Programa Acolher promove saúde integral no CHC-UFPR
No Complexo do Hospital de Clínicas da Universidade Federal do Paraná (CHC-UFPR), o Programa Acolher promove o bem-estar emocional, social, físico e a qualidade de vida do trabalhador por meio de Práticas Integrativas e Complementares de Saúde (PICS). Iniciado como um projeto da Divisão de Gestão de Pessoas do CHC-UFPR, em 2022, conta, atualmente, com mais de 26 práticas integrativas e o acolhimento psicológico vinculado ao projeto Acolhe Ebserh”, explicou a psicóloga organizacional e do trabalho, Adriana Vargas.

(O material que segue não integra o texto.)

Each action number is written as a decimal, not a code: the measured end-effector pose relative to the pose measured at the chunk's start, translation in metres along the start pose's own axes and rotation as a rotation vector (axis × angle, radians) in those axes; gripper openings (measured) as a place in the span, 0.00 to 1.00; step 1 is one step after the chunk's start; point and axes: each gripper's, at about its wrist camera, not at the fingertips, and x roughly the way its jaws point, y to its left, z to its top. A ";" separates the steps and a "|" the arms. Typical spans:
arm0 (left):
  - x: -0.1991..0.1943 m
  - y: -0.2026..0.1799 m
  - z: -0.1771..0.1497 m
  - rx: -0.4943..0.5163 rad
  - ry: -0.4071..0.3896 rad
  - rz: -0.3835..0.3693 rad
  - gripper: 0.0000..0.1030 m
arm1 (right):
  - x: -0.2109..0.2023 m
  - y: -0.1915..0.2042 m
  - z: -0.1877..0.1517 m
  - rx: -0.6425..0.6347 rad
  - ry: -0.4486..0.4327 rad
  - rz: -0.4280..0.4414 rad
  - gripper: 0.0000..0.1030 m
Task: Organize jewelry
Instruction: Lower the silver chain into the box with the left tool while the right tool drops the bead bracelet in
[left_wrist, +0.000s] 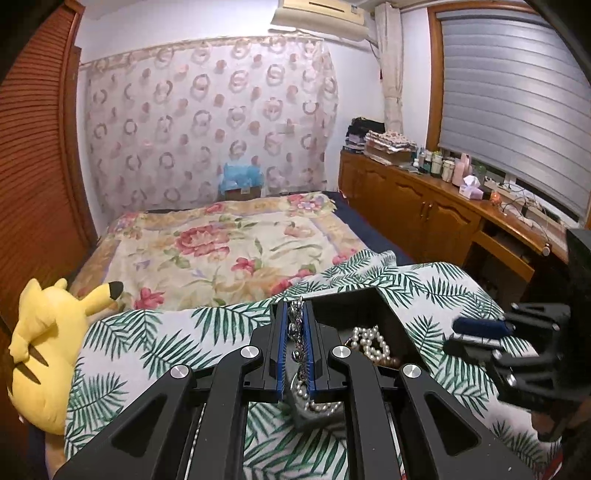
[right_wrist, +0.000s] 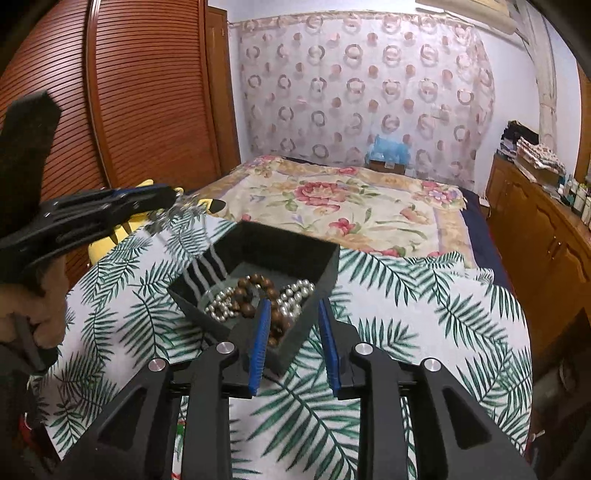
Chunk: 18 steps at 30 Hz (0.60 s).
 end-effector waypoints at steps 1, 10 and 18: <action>0.004 -0.002 0.001 0.001 0.003 0.001 0.07 | 0.000 -0.001 -0.003 0.006 0.003 0.000 0.28; 0.040 -0.011 0.003 -0.022 0.039 0.013 0.07 | -0.001 -0.007 -0.020 0.032 0.015 0.015 0.28; 0.058 -0.022 -0.002 0.004 0.063 0.018 0.07 | 0.002 -0.005 -0.026 0.037 0.021 0.027 0.28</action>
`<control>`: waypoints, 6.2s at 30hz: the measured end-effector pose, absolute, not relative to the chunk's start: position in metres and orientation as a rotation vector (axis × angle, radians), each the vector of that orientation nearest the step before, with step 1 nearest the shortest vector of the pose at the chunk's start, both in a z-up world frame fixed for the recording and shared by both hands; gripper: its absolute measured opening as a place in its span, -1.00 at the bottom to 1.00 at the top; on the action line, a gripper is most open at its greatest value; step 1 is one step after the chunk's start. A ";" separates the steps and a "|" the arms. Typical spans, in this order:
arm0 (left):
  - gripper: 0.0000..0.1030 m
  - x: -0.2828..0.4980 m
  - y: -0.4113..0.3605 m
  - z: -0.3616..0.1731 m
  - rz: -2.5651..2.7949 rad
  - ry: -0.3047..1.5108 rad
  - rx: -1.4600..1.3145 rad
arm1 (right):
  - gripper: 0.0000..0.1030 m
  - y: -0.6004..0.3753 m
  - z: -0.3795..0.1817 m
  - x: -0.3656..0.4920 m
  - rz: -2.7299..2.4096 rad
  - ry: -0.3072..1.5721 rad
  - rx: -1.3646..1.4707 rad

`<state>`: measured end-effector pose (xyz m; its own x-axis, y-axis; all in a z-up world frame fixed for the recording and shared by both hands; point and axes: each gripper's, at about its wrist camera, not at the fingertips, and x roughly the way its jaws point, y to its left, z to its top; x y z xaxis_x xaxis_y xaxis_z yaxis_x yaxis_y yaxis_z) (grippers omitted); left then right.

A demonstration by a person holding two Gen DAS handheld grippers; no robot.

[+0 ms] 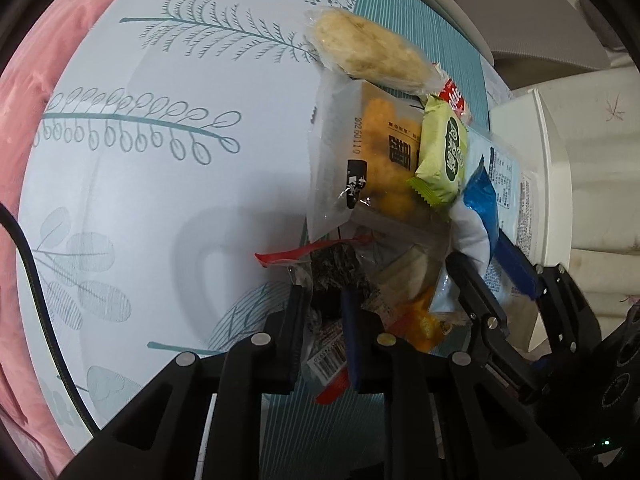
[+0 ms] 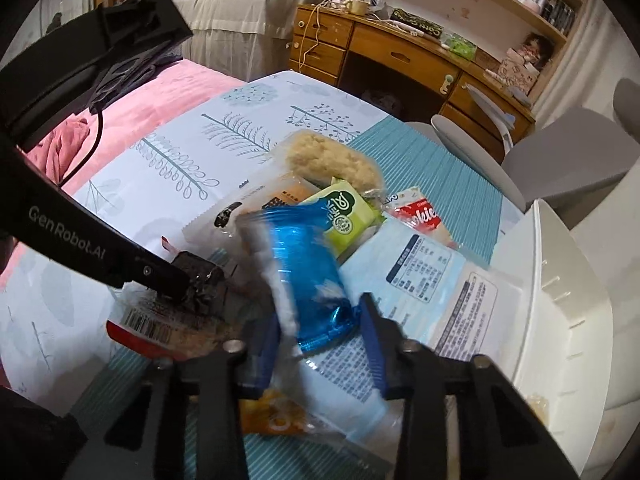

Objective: Organize snacks
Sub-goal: 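Grasp the chocolate pack with left tool while right tool grasps the blue wrapped snack, then carry both snacks into the white tray and open both tools, then move both open tools back to the snack pile, then grasp the green packet with left tool while right tool grasps the orange OATS bar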

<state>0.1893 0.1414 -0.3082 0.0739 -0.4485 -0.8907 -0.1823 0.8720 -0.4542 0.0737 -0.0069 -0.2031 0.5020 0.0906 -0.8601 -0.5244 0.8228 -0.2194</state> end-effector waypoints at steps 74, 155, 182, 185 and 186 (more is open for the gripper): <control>-0.06 0.163 -0.089 -0.113 -0.442 1.155 -0.352 | -0.09 -0.282 -0.109 -0.002 0.014 0.986 0.161; 0.61 0.219 0.134 -0.225 -0.250 1.477 -0.107 | 0.43 -0.033 -0.213 0.030 -0.160 1.177 0.358; 0.26 0.284 0.049 -0.269 -0.234 1.478 -0.069 | 0.28 -0.028 -0.240 0.063 0.004 1.158 0.021; 0.12 0.283 0.047 -0.267 -0.245 1.460 -0.066 | 0.13 -0.029 -0.241 0.063 0.028 1.162 0.036; 0.07 0.282 0.047 -0.267 -0.257 1.454 -0.073 | 0.10 -0.030 -0.241 0.063 0.032 1.164 0.043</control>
<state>0.2824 0.0471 -0.2668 0.0944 -0.2174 -0.9715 0.1294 0.9703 -0.2045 0.0626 -0.0302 -0.2414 0.3955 0.0476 -0.9172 -0.0034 0.9987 0.0504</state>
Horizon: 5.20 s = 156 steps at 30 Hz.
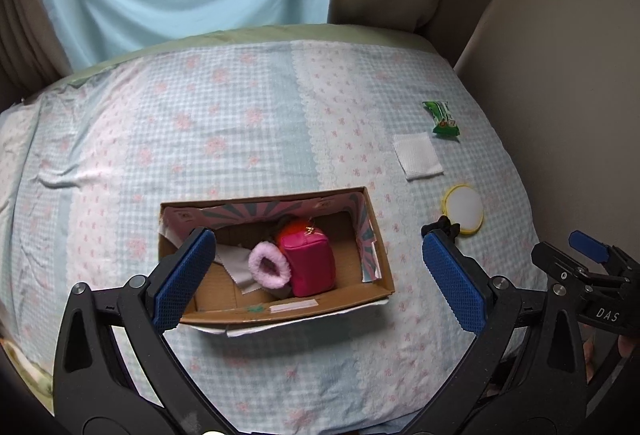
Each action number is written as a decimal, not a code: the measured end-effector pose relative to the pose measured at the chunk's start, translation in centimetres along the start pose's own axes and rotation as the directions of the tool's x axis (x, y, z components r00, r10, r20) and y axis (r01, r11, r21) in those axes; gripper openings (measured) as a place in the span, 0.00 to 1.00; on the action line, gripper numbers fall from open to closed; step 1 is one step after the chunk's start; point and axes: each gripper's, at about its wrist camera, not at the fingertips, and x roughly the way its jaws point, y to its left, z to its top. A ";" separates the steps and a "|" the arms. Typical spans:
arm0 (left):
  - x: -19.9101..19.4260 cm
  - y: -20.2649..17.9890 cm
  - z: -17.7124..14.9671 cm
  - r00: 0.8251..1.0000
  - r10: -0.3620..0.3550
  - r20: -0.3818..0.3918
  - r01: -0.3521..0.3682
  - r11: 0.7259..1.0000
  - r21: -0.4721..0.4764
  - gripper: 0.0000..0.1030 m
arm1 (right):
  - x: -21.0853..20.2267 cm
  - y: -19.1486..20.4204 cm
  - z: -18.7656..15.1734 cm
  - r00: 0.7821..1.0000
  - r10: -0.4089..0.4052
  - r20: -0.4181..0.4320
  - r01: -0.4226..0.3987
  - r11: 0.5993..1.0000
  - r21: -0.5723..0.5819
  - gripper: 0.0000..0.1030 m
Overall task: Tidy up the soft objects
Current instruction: 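Move both tools away from the box toward the white pad and mesh disc, then grasp the white pad with the left tool while the right tool grasps the yellow mesh disc, then carry the white pad and mesh disc over the cardboard box with both tools, then open both tools to drop the pad and mesh disc into the box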
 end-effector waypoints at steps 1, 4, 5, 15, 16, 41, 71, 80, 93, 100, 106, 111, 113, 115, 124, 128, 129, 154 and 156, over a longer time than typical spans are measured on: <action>0.5 -1.3 0.4 1.000 0.002 -0.002 -0.002 1.000 -0.002 1.00 | 0.2 -1.3 0.4 1.000 0.002 -0.004 -0.002 1.000 -0.001 1.00; 2.4 -5.2 1.7 1.000 0.007 -0.004 -0.007 1.000 -0.004 1.00 | 1.0 -5.0 1.7 1.000 0.003 -0.012 -0.003 1.000 -0.005 1.00; 3.2 -6.3 2.2 1.000 0.009 -0.009 -0.009 1.000 -0.007 1.00 | 1.4 -6.1 2.1 1.000 0.003 -0.012 -0.003 1.000 -0.012 1.00; 13.2 -15.2 6.4 0.994 -0.010 -0.106 0.010 1.000 0.004 1.00 | 8.0 -14.2 5.1 0.997 0.028 -0.073 -0.030 0.999 -0.031 1.00; 14.4 -15.8 6.7 0.993 -0.010 -0.120 0.011 1.000 0.009 1.00 | 8.7 -14.6 5.3 0.996 0.031 -0.079 -0.033 0.999 -0.029 1.00; 42.9 -21.6 7.6 0.921 -0.036 -0.387 0.063 0.996 0.058 1.00 | 28.5 -17.6 4.4 0.970 -0.003 -0.244 0.026 0.995 0.091 1.00; 40.9 -21.0 8.3 0.946 0.007 -0.324 0.046 0.987 0.156 0.13 | 27.1 -18.4 3.0 0.978 -0.047 -0.201 0.071 0.991 0.112 0.37; 35.0 -21.0 7.8 0.955 0.007 -0.295 0.040 0.988 0.152 0.13 | 24.1 -20.4 4.8 0.988 -0.035 -0.149 0.055 0.990 0.131 0.36; 22.0 -20.8 9.3 0.987 -0.028 -0.158 0.045 0.993 0.108 0.13 | 15.8 -15.5 8.5 1.000 0.002 -0.012 -0.001 0.997 0.075 0.36; 13.4 -17.6 7.9 0.995 -0.039 -0.093 0.043 0.998 0.040 0.13 | 8.8 -12.0 9.7 0.998 0.052 0.045 -0.051 0.998 -0.026 0.36; 6.9 -13.1 4.9 0.998 0.000 -0.056 -0.002 1.000 -0.025 0.13 | 4.0 -7.3 9.2 0.991 0.120 0.053 -0.112 0.984 -0.137 0.36; 3.2 -7.9 1.8 0.998 0.042 -0.049 -0.047 0.992 -0.114 0.13 | 2.0 -2.4 8.0 0.981 0.186 0.048 -0.171 0.960 -0.224 0.36; 2.1 -5.7 0.7 0.997 0.060 -0.047 -0.067 0.987 -0.144 0.13 | 1.4 -0.4 7.4 0.977 0.211 0.039 -0.194 0.949 -0.250 0.36; 1.3 -3.5 -0.5 0.995 0.083 -0.046 -0.089 0.982 -0.164 0.13 | 1.2 1.7 6.7 0.973 0.229 0.025 -0.213 0.936 -0.280 0.36; 0.8 6.0 -3.9 0.990 0.109 -0.089 -0.125 0.970 -0.209 0.13 | 3.3 10.1 3.9 0.964 0.260 -0.064 -0.266 0.901 -0.343 0.36; 2.5 9.4 -4.4 0.987 0.089 -0.130 -0.112 0.977 -0.180 0.13 | 5.2 13.4 2.7 0.965 0.242 -0.104 -0.264 0.904 -0.337 0.36; 3.1 10.1 -4.5 0.987 0.082 -0.141 -0.106 0.980 -0.169 0.13 | 5.7 14.1 2.4 0.965 0.237 -0.114 -0.262 0.906 -0.332 0.36; 19.7 15.7 -7.3 0.902 -0.024 -0.431 0.010 0.999 -0.034 0.89 | 24.1 20.9 -0.7 0.900 0.061 -0.431 -0.179 0.955 -0.238 0.63; 19.5 15.3 -7.4 0.914 -0.040 -0.404 0.032 0.999 -0.026 1.00 | 24.8 20.5 -0.5 0.894 0.071 -0.441 -0.180 0.961 -0.210 0.91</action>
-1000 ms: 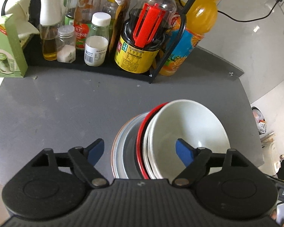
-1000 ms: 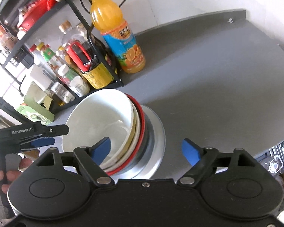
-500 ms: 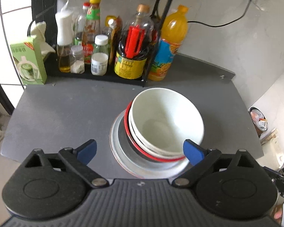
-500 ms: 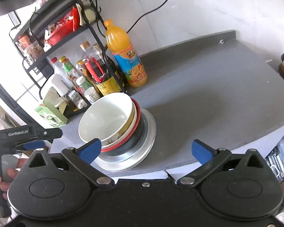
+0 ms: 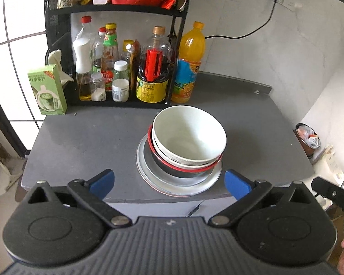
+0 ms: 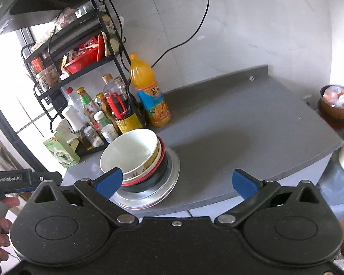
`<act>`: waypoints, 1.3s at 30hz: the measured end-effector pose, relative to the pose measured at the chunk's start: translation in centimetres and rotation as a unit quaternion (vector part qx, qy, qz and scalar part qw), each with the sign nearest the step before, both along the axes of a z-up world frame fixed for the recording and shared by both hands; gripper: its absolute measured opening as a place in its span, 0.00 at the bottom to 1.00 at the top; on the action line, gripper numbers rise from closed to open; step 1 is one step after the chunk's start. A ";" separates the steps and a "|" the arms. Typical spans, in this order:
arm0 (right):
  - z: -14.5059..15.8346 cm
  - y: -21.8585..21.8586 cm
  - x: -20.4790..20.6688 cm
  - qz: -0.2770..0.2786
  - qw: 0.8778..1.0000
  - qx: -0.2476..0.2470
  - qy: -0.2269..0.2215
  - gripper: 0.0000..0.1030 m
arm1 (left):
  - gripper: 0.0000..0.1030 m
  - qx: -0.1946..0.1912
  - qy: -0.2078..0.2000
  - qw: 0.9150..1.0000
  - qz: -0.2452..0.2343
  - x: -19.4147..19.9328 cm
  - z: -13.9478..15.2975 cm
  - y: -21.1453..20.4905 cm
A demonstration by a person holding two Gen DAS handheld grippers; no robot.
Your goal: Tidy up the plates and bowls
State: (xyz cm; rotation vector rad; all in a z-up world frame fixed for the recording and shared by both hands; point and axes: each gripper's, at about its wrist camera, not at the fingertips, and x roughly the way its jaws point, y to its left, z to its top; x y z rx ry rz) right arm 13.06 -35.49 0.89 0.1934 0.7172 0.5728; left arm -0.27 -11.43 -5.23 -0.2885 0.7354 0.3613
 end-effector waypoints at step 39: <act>3.7 7.8 -9.8 -0.038 0.996 -0.075 0.003 1.00 | 0.99 0.053 0.009 0.996 -0.076 -9.1 1.0 5.4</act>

“Éramos somente duas psicólogas e, hoje, contamos com vários voluntários. A oferta de PICS, inicialmente, foi uma forma de fortalecer a criação de vínculos saudáveis entre as equipes, assim como promover um momento de cuidado. E cuidado significa ‘cura’. O programa nasceu com a proposta de criar espaços de escuta, laços e cuidado mútuo”, destacou Adriana.
As atividades do programa incentivam a autonomia e a prática cotidiana do autocuidado. “Estimula práticas conscientes que atendem às necessidades físicas, emocionais, mentais e espirituais. O objetivo é tornar o autocuidado um hábito diário que fortalece o bem-estar e a saúde integral”, afirmou a profissional de Educação Física, Aline de Castro Machiavelli.
Segundo Aline, o autocuidado vai além da atividade física ou alimentação saudável. “Inclui estabelecer limites nas relações, respeitar as emoções e assumir o protagonismo do próprio bem-estar. Essa prática ajuda a prevenir estresse, ansiedade, depressão e até doenças físicas como hipertensão e diabetes”.
Entre os benefícios observados, estão a maior disposição e a melhora na saúde emocional. “Cuidar de si é um gesto de responsabilidade com a própria saúde. Transmitir ao subconsciente a mensagem de que você merece ser cuidado fortalece o valor próprio”, afirmou Aline. “Entre setembro e outubro de 2024, uma pesquisa com os participantes apontou melhora ou estabilidade em sintomas como ansiedade, dores físicas e sintomas depressivos, além de mais disposição no dia a dia”, completou Adriana.
Sobre a Ebserh
Vinculada ao Ministério da Educação (MEC), a Ebserh foi criada em 2011 e, atualmente, administra 45 hospitais universitários federais, apoiando e impulsionando suas atividades por meio de uma gestão de excelência. Como hospitais vinculados a universidades federais, essas unidades têm características específicas: atendem pacientes do Sistema Único de Saúde (SUS) ao mesmo tempo que apoiam a formação de profissionais de saúde e o desenvolvimento de pesquisas e inovação.